Bloggers were quick to point out that the paper’s entire premise was probably wrong. Scandinavia isn’t, in fact, less innovative than the U.S. Acemoglu et al. used patents as their measure of innovation, but the volume of patents is more about intellectual property law than entrepreneurial effort. Broader measures of innovation show that the U.S. and Scandinavian countries are about equal. Acemoglu et al. had constructed an elaborate theory to explain something that probably never existed.

Noah cites a Matt Yglesias post about how the innovation literature is (wrongly) obsessed with using patents to measure innovation.  And hey, it turns out we’re still doing that all the goddamn time (I still frequent academic econ conferences on innovation)!

I know that most of the post is not about this, but it’s still a central, massive issue in the econ literature.  The reason why is understandable: the data are very easily accessible, stretch back 30+ years in a clean format, and a lot of work has been done already such that matching into, say, private firm datasets is easy.  Moreover the alternative here isn’t really clear — what else would we use?

But for all sorts of reasons [note to me: which requires another post entirely], this makes for some really, really limited research in terms of useful descriptions and predictions about the world.  I guess the short version is that we desperately need some new ideas (and data!) for measuring innovation.  Hopefully I will get to work on this soon…

So what was wrong with the theory? In Acemoglu et al.’s model universe, the thing that determines entrepreneurial success isn’t how smart you are, how much risk you can take, how good the business climate is, or how much demand there is in the economy — it’s how hard you try.

Effort-based explanations are relatively common in economics and econ punditry, especially among those who lean toward a free-market ideology.
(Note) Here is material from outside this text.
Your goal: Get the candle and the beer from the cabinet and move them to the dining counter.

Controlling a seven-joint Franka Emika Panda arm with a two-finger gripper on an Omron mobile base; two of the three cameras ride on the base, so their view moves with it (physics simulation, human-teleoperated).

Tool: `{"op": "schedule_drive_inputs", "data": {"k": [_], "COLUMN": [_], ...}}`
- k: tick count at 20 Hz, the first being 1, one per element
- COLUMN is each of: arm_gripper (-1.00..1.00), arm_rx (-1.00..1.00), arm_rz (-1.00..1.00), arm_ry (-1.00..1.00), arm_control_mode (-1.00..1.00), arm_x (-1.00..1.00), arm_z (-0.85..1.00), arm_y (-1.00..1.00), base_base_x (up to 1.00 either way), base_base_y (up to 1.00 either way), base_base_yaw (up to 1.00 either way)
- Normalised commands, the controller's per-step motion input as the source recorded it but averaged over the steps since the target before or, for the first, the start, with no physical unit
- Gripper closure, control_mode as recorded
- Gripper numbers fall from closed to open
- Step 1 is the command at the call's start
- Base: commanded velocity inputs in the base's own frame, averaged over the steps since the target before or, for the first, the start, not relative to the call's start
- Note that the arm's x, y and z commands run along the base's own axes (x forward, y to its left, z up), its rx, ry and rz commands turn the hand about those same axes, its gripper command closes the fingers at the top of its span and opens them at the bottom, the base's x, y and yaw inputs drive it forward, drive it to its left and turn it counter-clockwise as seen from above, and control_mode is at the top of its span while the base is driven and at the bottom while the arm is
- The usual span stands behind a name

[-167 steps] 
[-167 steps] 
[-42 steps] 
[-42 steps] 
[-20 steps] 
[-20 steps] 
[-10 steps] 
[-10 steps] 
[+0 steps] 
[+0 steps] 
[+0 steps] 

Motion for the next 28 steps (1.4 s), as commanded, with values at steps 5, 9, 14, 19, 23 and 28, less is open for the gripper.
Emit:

I occasionally hear people say that southern Europe is economically worse off than northern Europe because the former has a weak work ethic. Others claim that welfare makes people lazy. And some economic theories even attribute recessions to a great vacation — a sudden decrease in willingness to work. In a recent Bloomberg View debate, my colleague Tyler Cowen suggested that lower employment levels since the Great Recession may be caused by more men wanting to stay home and play video games.

Generally I like having Tyler Cowen around but… lol.

When it comes to getting a job, the evidence for the effort hypothesis is mixed. Most studies show that the creation of cash-transfer programs doesn’t discourage work, while there is evidence that the U.S. welfare reform in the 1990s did force some people back into the workforce.

This strikes me as kind of tangential to the point.  We care about social programs’ effects on entrepreneurship / startup rates / composition of startups (e.g., we might expect more growth startups with higher risk insurance, vs. a 2 person “consulting” firm with no offices), which is a separate issue from discouraging work-as-an-employee.

Also for more on the discouraging work question, via Nick Bunker over at WCEG, there is some evidence for cash-transfer programs mildly discouraging work, so yep all agreed the literature does not seem to be settled on this.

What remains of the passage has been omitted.